One had appointed himself king and stood taller than us with a crown glinting on his head, it was a tarnished crown and the jewels had been acid etch to a dullness, his features showed a mouse like snout but upon his back where leathery wings and in his mouth sharp incisors like a predator. He howled at us and wanted to keep us for himself but we fought him until a tin thin corroded sword pierced his belly and he fell screaming into the lake. We tried to retrieve him whilst his soldiers flittered around in unease but though he swam to avoid being pulled down into the dark heart of the lake he refused our help and was pulled into the weir where we were sure he could not survive.

He emerged retched and bleeding the other side, his wings were lost and he shivered with spasms of pain, we nestled him and cooed to him in his dying day and his people flocked around us murmuring about the Christs Blood and the Goddesses Tears and how they could save though his wings had been been ripped from his back. Without them he really was just an over sized mouse and we felt a kinship for him now that we had not before - the waters had cleansed him. One of his men told us of the boxes of remnants or possibly a drum or was it a cup? What ever it was it had been hidden by the lake and it could save him.

We told them what we sort and they shrugged, there were many flowers that grew around the lake the trick was getting to them before the sheep did. We decided to help them look for the healing box or cup that was hidden around the lake, they looked at and dug at the banks of the draining river and went onto the grey stone beach that marked the only accessible shore of the lake, we however climbed, we climbed up the grassy slope to the moss covered building. If there was some sort of healing box it might be in the building, it might just be a first aid kit.

Two types of pale pink roses grew on the window so dilapidated and sorry looking, one was a domesticated bloom, large but not overly and elegant rather than bulbous as some over bred roses can become, the other was a series of smaller blooms, little more than blossom, they were wild but you could see that at some point they had been the same as the larger flower next to them. The sister Blooms. We carefully took one of each bloom and no more - for we would not need more than that and to destroy such a thing... a glorious testament to life itself, growing on decay, the bringer of a future and somehow also the guardian of the past - it seemed an unforgivable thing.

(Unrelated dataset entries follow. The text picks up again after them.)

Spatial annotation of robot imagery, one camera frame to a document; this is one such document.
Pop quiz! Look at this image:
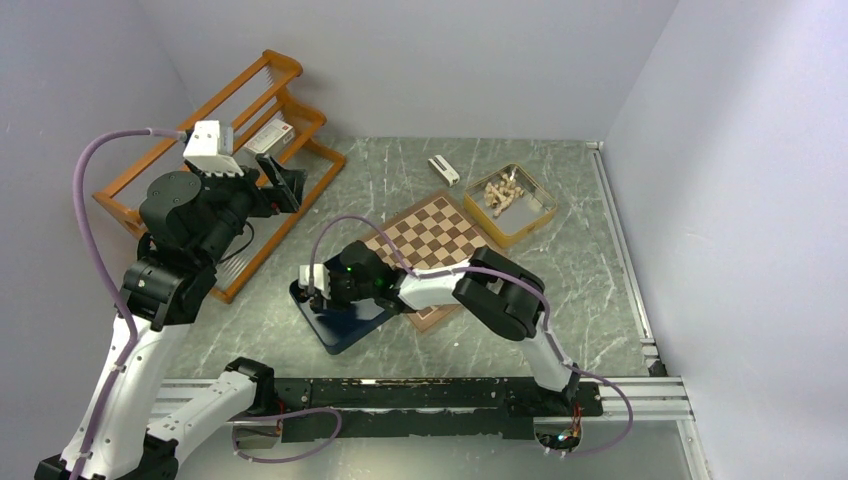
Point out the white power bank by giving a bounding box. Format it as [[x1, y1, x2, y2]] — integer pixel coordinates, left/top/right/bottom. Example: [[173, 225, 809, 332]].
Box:
[[427, 154, 460, 187]]

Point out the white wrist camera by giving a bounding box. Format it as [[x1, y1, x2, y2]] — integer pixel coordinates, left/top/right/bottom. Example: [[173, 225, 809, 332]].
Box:
[[183, 120, 244, 178], [298, 264, 330, 298]]

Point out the blue metal tin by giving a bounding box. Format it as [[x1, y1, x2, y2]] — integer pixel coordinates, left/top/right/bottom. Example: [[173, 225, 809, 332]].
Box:
[[289, 280, 394, 355]]

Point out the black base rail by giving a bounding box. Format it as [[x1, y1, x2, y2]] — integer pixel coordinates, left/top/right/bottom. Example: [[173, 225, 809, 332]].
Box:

The blooms would cure the plague so we knew they would fix the poor broken bat king and so we took them to him and he smiled and smelled their fragrance and become still... we thought he had perish and that the bats would rip us apart instead they too went still as if waiting expectantly for something. He began to murmur a story... it told of Jesus walking the lands of Albion and of a well in Bristol now hidden beneath a house, it told of miracles and knights and of an object that was divided into four, one for each corner and the foundations of the Earth, of how those objects become different things - containing the maiming iron, or the flesh for the skin, or the piercing spear or a cup of ichor and blood caught so carefully.

To keep the items safe they had each ended up in vastly different places that had been designated before the dark death, hosted by very different people but with a connection and a core that connected them. The roses were planted so as their roots would slowly consume the blood and bring the healing into the world and they were watered with the Goddesses Tears just as she filled the lake, though she was known by some local saints name now, but she was the goddess of the hills and the vallies and she kept all her kindred of the land safe within the rocks and trees. And so it was with these two clashes of culture that the Sister Roses had grown one wild and one as it had always been and both perfect and sublime.

A bird screeched and called and pierced the dream which was sweet in my mouth by now and the morning pressed in on my lids as an alarm replaced the bird, a whirl wind of child eggar to know if was a school day appeared. The book on The Warrior Queen and the local Priory sat next to my pillow and my old hedgehog toy looked at me from a shelf, a glittering stone on a faux leather thong reminds me of games pretending to be princess adventures and fearocious fairies and of course the notes I'd made on holy relics a few weeks ago lay scattered around the room, a stake of Brian Jacques books await a re-read or three and I smile thinking of the old photos in yellow reds of Welsh holidays I got developed for my family and the annual holiday me and my husband would take on the slopes of Snowdon including our honeymoon and I think - that was a strong dream and it is not going to leave me alone and though I can see where it comes from the mystic feeling of it remains and I shall share and so I have.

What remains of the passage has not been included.